### Extracted records
________________

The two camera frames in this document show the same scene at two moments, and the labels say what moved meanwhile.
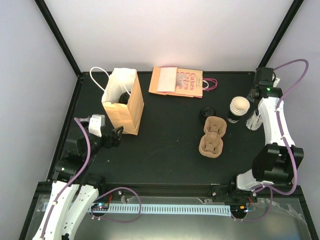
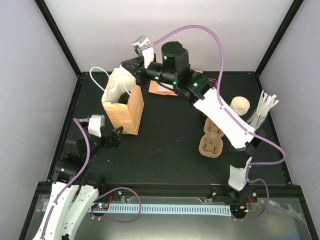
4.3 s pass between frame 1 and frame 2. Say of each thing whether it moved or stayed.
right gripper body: moved
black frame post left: stayed
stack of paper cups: stayed

________________

### TO DO
Make a verbatim copy of all the entries and strip out the pictures.

### SOLUTION TO THIS EXERCISE
The two camera frames in this document show the same scene at two moments, and the labels say what moved meanwhile.
4.3 s pass between frame 1 and frame 2. Say of each thing whether it moved or stayed.
right gripper body: moved
black frame post left: stayed
stack of paper cups: stayed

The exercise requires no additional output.